▶ _Dataset excerpt_
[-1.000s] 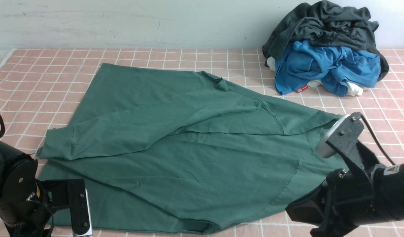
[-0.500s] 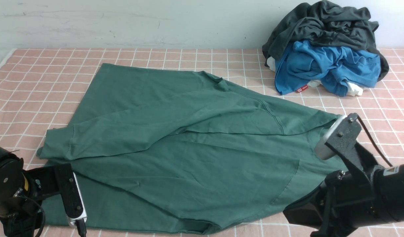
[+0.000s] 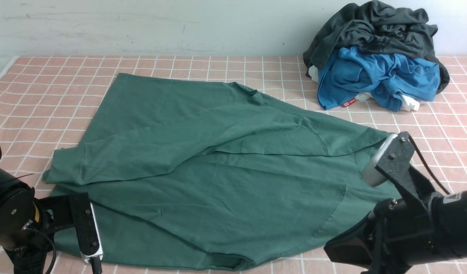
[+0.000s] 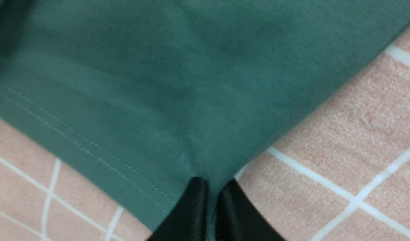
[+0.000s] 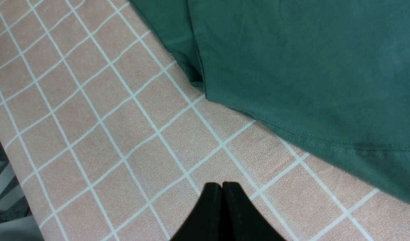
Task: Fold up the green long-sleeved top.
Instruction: Use both arms simultaneously to clamp the lower edge of the clothing fabric
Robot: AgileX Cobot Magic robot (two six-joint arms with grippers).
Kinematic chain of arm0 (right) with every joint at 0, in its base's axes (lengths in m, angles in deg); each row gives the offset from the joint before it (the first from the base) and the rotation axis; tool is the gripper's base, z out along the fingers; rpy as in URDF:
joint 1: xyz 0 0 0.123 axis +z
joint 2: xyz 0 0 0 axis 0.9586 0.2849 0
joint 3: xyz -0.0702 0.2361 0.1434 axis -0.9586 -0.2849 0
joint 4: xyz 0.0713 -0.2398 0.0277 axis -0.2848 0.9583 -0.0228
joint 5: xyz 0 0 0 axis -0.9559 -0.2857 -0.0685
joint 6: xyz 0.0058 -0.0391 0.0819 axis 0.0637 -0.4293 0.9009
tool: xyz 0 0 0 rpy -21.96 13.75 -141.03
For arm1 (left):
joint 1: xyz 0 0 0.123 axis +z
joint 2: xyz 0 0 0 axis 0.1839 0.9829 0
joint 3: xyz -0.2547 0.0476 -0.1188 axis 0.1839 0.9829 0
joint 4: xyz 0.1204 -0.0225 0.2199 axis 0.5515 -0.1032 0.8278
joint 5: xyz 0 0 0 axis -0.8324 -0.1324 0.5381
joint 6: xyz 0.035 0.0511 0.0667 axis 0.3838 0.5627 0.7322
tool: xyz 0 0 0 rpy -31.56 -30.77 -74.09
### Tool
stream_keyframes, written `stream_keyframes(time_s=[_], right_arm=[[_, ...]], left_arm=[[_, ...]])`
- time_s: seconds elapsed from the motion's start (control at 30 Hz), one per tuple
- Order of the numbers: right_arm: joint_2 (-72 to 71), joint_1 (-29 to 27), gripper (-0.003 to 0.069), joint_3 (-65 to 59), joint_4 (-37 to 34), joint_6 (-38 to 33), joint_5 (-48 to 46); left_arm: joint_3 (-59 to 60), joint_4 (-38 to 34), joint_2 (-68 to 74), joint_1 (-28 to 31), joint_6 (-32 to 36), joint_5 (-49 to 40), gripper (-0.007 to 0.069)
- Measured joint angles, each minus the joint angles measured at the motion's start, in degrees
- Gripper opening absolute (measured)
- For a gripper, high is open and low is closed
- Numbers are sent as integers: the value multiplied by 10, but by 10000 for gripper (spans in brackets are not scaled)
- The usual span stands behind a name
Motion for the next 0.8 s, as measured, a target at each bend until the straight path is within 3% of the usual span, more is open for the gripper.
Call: stream_keyframes(time_s=[0.23,0.4,0.43,0.47,0.57,0.6,0.63,0.8], right_arm=[[-29,0,-8,0,-3,-72,20],[-24,0,34,0,-5,-173,118],[-21,0,44,0,-3,-182,124],[-3,0,105,0,8,-226,150],[47,0,235,0,53,-275,180],[47,0,235,0,57,-278,182],[90,0,309,0,95,-295,204],[183,0,368,0,197,-304,269]], left_arm=[[-6,-5,-60,0,-39,15,6],[-33,-27,-80,0,-242,20,6],[-34,-27,-80,0,-258,20,6],[-35,-27,-80,0,-317,19,6],[-37,-27,-80,0,-371,11,6],[-38,-28,-80,0,-371,11,6],[-44,-28,-80,0,-382,10,6],[-68,-30,-80,0,-391,5,6]])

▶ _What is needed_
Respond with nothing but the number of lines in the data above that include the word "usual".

▶ _Response to this task_
2